_WHAT THIS TASK INVOLVES_
Write out the lines of the material below exactly, beginning at the line with "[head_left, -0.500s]" and stopping after the line with "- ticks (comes", and leave out the pictures.

_STORED DATA_
Start of Block

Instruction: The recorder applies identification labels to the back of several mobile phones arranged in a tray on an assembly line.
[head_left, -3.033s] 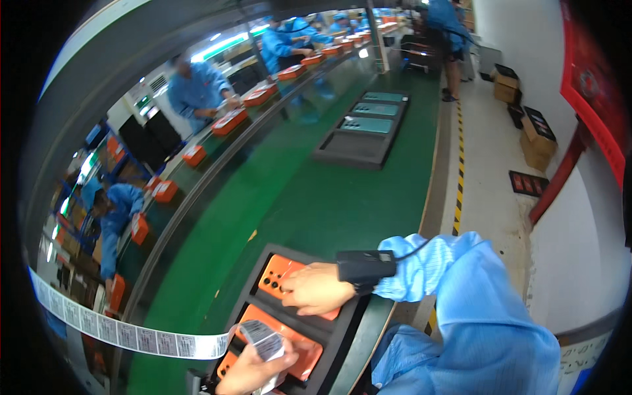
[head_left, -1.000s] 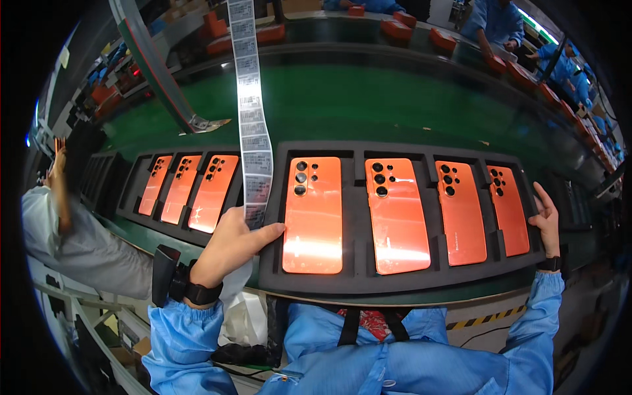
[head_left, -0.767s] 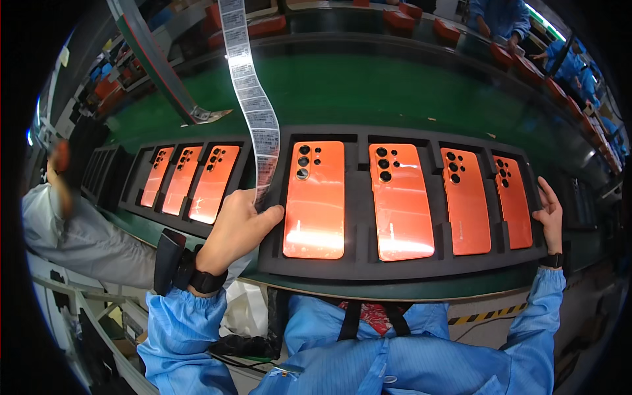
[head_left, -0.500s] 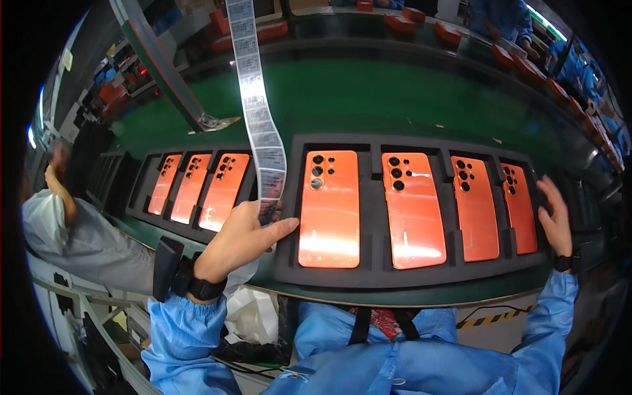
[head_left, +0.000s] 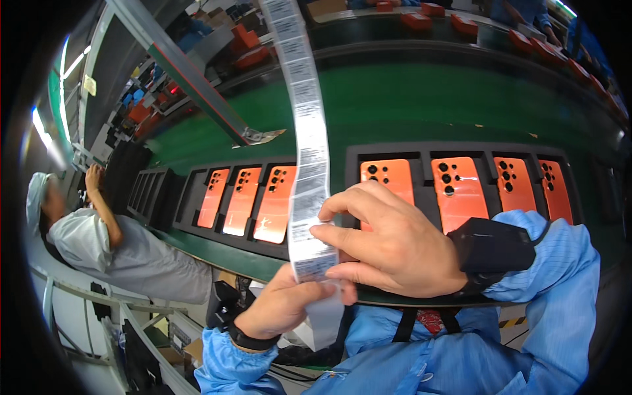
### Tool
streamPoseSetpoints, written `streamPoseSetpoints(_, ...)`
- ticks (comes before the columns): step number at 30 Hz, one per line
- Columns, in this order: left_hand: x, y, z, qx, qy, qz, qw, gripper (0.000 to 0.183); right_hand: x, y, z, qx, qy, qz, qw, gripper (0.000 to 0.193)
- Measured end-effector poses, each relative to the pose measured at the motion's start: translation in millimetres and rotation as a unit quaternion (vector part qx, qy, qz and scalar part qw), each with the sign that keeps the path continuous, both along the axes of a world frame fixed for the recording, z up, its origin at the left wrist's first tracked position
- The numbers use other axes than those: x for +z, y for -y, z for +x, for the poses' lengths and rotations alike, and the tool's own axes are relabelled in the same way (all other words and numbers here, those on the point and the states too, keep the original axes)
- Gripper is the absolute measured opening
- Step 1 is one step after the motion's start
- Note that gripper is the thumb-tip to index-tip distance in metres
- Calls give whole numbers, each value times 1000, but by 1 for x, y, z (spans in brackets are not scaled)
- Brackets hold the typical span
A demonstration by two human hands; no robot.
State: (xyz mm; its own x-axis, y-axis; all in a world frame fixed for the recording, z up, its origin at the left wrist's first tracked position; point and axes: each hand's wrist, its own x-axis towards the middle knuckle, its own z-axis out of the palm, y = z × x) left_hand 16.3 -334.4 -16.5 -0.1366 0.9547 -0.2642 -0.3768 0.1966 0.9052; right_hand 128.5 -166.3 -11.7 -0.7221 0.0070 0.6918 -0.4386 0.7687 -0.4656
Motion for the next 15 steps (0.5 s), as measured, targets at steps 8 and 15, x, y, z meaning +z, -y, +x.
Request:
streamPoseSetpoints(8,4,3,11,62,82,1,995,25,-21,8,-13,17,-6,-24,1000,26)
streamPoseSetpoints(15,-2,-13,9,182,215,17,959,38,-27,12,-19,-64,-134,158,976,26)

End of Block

_ANSWER_
[head_left, -0.500s] 
[head_left, +0.000s] 
### Tool
streamPoseSetpoints, written `streamPoseSetpoints(_, ...)`
- ticks (comes before the columns): step number at 30 Hz, one per line

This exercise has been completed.